Ricerca Usa, Omicron elude l’immunità da passato contagio. Solo la vaccinazione protegge

Secondo lo studio dell’Istituto nazionale di salute degli Stati Uniti, le persone completamente vaccinate e “potenziate” con la terza dose sono protette dalla mutazione sudafricana del virus. Chi è guarito dal Covid no

ROMA. Vaccinarsi è l’unica protezione efficace dalla mutazione sudafricana del virus.
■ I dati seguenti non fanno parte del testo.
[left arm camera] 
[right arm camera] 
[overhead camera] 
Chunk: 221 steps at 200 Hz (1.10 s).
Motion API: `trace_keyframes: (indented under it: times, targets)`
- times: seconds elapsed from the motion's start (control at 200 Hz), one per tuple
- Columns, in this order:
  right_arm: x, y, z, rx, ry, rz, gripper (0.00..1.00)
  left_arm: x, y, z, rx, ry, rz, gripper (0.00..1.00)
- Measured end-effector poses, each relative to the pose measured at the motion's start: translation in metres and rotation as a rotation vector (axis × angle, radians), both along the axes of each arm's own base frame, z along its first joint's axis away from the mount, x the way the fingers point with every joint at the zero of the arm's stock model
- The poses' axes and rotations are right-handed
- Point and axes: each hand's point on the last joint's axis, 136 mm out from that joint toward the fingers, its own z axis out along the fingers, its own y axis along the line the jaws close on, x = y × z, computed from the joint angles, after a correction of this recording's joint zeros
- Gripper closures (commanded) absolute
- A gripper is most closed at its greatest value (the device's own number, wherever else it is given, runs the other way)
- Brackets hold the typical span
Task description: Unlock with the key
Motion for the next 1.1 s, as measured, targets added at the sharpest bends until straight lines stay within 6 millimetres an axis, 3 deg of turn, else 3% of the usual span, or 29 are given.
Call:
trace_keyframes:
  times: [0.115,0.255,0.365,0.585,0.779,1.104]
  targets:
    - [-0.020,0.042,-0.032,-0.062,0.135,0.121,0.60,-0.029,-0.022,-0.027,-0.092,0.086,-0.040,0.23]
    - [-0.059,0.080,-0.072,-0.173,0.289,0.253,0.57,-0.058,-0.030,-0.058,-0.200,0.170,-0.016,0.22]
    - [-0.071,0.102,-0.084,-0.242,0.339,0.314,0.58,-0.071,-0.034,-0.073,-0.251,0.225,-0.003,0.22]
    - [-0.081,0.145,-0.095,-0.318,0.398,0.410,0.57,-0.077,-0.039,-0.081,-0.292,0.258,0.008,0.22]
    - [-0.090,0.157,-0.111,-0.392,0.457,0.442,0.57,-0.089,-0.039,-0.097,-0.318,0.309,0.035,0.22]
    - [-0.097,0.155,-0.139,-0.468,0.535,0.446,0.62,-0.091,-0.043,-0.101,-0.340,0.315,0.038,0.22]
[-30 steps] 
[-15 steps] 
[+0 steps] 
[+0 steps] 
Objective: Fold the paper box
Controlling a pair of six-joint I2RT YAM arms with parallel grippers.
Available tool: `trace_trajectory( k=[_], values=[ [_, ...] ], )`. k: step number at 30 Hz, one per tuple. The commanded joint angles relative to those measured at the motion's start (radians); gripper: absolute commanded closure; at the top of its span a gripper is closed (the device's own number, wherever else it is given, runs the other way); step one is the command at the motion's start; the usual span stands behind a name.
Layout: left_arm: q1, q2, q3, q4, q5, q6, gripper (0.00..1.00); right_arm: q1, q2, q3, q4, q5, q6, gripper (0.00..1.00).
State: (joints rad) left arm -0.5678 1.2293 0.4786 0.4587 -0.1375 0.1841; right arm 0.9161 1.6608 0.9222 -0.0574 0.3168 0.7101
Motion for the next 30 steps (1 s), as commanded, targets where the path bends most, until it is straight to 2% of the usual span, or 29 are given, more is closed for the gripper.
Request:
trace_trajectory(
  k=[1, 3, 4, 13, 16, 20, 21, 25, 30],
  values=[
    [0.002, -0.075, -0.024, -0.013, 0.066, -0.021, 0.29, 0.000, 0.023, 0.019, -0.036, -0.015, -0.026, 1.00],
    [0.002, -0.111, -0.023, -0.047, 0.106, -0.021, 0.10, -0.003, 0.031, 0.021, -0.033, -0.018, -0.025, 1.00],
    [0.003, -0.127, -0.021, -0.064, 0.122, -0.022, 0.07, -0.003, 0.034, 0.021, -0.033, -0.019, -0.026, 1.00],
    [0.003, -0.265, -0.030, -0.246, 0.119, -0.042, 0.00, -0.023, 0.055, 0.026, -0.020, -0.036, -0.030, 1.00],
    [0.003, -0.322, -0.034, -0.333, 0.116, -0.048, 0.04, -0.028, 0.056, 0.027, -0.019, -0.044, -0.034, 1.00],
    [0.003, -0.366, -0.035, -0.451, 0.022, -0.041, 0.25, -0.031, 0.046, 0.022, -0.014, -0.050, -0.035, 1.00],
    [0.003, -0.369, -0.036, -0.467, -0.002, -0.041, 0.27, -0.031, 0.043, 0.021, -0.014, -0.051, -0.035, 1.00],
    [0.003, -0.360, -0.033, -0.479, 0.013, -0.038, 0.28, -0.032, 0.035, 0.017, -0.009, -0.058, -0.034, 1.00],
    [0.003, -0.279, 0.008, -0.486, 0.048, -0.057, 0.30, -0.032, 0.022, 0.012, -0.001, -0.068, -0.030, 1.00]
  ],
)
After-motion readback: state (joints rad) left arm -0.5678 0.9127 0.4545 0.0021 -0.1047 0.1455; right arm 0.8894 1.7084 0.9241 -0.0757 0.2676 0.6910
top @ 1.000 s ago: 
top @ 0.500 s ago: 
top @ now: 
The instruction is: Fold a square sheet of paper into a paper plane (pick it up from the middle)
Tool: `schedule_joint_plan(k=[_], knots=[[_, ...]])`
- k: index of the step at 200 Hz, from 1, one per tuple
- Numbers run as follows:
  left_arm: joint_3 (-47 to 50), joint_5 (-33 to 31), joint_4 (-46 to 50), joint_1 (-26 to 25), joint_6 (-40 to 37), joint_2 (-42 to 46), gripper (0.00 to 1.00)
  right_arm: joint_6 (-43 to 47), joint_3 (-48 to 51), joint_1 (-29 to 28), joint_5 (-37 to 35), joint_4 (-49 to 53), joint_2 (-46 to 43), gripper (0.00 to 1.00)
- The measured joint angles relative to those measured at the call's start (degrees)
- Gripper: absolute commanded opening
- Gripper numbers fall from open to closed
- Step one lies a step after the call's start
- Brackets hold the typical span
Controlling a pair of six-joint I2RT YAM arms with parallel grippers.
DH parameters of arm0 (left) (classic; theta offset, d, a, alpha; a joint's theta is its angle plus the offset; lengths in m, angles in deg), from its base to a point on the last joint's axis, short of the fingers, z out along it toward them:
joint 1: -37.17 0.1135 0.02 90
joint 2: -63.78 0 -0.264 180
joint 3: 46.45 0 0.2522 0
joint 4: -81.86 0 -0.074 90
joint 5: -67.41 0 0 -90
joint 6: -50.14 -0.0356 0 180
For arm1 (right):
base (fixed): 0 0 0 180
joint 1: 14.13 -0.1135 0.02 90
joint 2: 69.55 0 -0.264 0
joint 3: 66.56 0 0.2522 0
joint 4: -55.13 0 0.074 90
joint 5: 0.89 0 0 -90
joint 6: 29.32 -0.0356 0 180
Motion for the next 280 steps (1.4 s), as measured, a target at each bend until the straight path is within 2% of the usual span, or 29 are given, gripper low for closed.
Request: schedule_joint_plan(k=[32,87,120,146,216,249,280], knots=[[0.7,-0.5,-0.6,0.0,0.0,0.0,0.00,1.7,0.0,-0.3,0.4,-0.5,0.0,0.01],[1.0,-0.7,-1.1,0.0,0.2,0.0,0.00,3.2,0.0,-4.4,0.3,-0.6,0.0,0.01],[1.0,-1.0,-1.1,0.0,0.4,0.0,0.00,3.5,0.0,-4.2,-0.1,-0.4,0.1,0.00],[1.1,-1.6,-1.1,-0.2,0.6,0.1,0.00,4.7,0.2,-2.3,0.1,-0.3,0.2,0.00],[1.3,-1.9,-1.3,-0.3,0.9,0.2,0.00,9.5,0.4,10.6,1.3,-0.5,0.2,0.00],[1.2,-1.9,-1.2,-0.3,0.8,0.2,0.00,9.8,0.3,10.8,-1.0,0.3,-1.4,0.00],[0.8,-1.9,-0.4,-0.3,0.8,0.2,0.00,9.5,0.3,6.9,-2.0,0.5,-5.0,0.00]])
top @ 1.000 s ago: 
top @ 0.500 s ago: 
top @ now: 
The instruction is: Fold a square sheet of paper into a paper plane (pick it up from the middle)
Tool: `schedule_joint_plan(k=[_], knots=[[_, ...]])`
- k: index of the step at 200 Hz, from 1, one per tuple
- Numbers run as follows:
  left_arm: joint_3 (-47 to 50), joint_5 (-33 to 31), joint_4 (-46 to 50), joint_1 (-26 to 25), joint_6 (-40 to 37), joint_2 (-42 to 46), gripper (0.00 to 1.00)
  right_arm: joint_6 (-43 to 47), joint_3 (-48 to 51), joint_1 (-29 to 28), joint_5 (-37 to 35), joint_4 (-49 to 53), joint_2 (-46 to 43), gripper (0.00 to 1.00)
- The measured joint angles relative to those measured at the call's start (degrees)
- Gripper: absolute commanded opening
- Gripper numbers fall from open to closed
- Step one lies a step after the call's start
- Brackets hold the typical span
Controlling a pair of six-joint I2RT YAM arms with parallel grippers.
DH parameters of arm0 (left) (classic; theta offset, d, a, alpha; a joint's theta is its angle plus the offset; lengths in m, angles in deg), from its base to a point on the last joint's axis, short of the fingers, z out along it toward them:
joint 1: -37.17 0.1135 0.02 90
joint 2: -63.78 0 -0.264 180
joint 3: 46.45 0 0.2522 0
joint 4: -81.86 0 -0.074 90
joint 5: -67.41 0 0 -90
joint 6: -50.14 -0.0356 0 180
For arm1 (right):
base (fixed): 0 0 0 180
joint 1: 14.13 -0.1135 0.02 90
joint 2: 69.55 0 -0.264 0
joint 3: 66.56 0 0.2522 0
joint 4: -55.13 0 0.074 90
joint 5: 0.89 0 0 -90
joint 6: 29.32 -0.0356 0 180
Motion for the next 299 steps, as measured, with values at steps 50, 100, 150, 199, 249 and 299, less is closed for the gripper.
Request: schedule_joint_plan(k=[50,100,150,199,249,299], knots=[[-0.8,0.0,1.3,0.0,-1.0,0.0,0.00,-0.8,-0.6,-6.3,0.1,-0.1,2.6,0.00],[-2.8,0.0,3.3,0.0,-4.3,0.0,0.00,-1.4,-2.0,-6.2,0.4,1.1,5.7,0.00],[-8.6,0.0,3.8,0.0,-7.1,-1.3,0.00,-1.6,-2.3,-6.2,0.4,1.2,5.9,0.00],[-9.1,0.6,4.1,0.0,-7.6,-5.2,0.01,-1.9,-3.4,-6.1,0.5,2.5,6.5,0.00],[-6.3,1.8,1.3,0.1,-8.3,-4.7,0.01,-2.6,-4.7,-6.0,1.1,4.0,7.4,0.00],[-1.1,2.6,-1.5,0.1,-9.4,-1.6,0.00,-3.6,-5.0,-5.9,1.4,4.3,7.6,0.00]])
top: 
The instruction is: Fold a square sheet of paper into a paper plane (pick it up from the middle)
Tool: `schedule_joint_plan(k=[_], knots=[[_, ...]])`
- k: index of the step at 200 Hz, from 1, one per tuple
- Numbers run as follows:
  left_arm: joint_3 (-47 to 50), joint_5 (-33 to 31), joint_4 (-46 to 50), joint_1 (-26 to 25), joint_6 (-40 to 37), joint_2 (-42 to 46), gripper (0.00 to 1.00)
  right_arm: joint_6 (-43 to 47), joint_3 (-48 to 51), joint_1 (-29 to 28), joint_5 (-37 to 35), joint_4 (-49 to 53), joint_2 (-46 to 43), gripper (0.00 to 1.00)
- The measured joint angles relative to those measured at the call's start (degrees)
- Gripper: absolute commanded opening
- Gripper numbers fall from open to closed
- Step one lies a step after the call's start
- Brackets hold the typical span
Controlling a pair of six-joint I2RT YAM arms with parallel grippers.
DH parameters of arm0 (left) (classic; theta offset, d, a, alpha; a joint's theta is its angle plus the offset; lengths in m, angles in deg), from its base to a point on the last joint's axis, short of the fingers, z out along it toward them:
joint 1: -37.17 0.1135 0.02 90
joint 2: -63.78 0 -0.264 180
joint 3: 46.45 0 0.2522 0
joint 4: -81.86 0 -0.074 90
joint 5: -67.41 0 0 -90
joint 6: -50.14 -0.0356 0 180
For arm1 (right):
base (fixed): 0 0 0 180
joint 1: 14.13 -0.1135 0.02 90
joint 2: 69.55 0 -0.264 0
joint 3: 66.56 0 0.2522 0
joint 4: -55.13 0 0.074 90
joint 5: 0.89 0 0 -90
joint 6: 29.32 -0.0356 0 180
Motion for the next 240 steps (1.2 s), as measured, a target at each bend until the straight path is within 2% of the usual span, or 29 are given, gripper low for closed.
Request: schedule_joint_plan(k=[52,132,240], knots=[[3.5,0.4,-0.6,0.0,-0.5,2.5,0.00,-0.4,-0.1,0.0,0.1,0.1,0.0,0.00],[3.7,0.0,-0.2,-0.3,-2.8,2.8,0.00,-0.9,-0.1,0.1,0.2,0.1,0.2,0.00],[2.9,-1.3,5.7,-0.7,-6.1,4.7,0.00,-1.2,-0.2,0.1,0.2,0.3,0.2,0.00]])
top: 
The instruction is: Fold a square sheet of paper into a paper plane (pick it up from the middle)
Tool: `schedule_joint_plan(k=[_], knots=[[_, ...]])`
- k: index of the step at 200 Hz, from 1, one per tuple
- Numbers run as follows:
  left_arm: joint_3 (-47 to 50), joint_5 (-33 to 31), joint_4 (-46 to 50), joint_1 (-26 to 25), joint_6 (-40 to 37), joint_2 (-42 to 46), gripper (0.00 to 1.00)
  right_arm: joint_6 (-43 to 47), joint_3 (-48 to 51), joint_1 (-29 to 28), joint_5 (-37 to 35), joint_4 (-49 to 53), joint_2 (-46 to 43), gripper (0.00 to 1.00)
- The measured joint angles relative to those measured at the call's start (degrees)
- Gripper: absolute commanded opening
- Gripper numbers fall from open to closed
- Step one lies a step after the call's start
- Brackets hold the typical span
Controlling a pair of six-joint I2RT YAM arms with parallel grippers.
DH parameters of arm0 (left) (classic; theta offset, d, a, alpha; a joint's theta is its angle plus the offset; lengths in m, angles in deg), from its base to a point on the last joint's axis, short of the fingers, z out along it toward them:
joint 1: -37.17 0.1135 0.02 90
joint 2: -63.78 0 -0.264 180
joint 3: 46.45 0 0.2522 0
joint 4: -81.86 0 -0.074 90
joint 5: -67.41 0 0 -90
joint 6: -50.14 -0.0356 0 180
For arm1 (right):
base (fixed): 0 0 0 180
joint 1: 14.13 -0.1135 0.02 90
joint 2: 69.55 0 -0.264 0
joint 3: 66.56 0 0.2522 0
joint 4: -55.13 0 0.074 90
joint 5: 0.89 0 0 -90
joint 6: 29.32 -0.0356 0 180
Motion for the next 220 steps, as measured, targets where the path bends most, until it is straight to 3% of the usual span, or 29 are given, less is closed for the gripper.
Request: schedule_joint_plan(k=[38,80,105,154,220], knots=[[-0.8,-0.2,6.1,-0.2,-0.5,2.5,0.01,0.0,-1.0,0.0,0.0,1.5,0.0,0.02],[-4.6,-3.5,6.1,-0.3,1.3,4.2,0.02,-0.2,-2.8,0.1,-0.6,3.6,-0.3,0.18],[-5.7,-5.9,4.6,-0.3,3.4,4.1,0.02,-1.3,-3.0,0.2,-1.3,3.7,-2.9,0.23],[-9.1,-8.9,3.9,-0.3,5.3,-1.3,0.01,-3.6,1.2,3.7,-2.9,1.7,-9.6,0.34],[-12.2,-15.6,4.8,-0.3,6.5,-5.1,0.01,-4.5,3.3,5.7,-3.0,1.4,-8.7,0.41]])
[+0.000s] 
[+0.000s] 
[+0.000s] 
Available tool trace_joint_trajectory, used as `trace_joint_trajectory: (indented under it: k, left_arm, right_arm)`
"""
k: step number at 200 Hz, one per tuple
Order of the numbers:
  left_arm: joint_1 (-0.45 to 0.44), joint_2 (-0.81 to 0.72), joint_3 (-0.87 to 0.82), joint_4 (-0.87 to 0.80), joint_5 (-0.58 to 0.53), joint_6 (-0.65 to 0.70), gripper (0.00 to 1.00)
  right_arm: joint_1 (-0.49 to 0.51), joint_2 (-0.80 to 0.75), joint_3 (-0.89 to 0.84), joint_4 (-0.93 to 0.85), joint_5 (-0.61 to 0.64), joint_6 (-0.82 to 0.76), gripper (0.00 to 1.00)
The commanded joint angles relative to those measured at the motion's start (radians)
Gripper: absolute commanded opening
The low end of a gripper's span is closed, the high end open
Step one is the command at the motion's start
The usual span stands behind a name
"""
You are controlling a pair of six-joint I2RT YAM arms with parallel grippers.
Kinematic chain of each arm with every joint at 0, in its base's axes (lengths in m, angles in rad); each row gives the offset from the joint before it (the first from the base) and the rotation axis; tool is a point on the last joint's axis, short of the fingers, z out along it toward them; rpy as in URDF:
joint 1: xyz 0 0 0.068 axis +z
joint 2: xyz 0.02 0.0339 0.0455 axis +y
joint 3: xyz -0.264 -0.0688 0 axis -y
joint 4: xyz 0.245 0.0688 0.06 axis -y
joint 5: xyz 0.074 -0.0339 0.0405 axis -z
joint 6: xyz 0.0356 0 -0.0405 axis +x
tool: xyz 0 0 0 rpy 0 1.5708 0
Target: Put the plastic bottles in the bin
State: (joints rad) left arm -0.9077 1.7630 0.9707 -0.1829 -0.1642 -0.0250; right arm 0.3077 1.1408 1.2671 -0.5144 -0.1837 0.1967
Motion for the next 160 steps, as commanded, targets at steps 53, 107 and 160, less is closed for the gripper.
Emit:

Omicron ha una capacità «sostanziale» di eludere l'immunità da un precedente contagio da Covid.  A rivelarlo è il primo studio sui casi reali sull'effetto della nuova variante del Covid-19. La ricerca del National Institutes of Health negli Stati Uniti dimostra che gli anticorpi prodotti dai vaccini Covid hanno maggiori probabilità di riconoscere le variazioni nella proteina spike del virus rispetto a quelle generate dall'immunità naturale. E questo potrebbe significare che le persone che sono completamente vaccinate e magari anche “potenziate” con il richiamo sono in grado di “aggirare” Omicron. Ma occorreranno ancora settimane per saperlo.  Il dato finora disponibile potrebbe far pensare che la nuova variante possa causare una sostanziale ondata di casi anche in popolazioni con alti livelli di anticorpi. Sebbene solo circa un quarto della popolazione sudafricana sia completamente vaccinato, l'immunità dato dal contagio naturale è elevata perché il Paese ha avuto diverse grandi ondate di Covid. Ebbene se il rischio di reinfezione nelle ondate Beta e Delta era inferiore rispetto alla prima ondata di casi nel marzo 2020 (quella causata dal ceppo Wuhan del virus), con la variante Omicron il rischio di reinfezione è 2,4 volte maggiore rispetto alla prima ondata.

Diffusione accelerata

Questo ha implicazioni per la salute pubblica perché vuol dire che Omicron può diffondersi anche in una popolazione con livelli molto elevati di immunità naturale. La domanda ora è capire cosa succede in una popolazione dove i tassi di vaccinazione sono alti.

Team di emergenza
I risultati della ricerca sono stati pubblicati sulla piattaforma MedRxiv e non sottoposti a “peer review” (valutazione tra pari). Gli scienziati hanno esaminato quasi 2,8 milioni di casi confermati di Covid-19 in Sudafrica da marzo 2020 e hanno scoperto che 35.670 erano casi di ricontagio. Intanto l'Organizzazione mondiale della Sanità ha inviato un team di emergenza in Sud Africa, in particolare nella provincia di Gauteng, epicentro della variante, per capire meglio come si diffonde.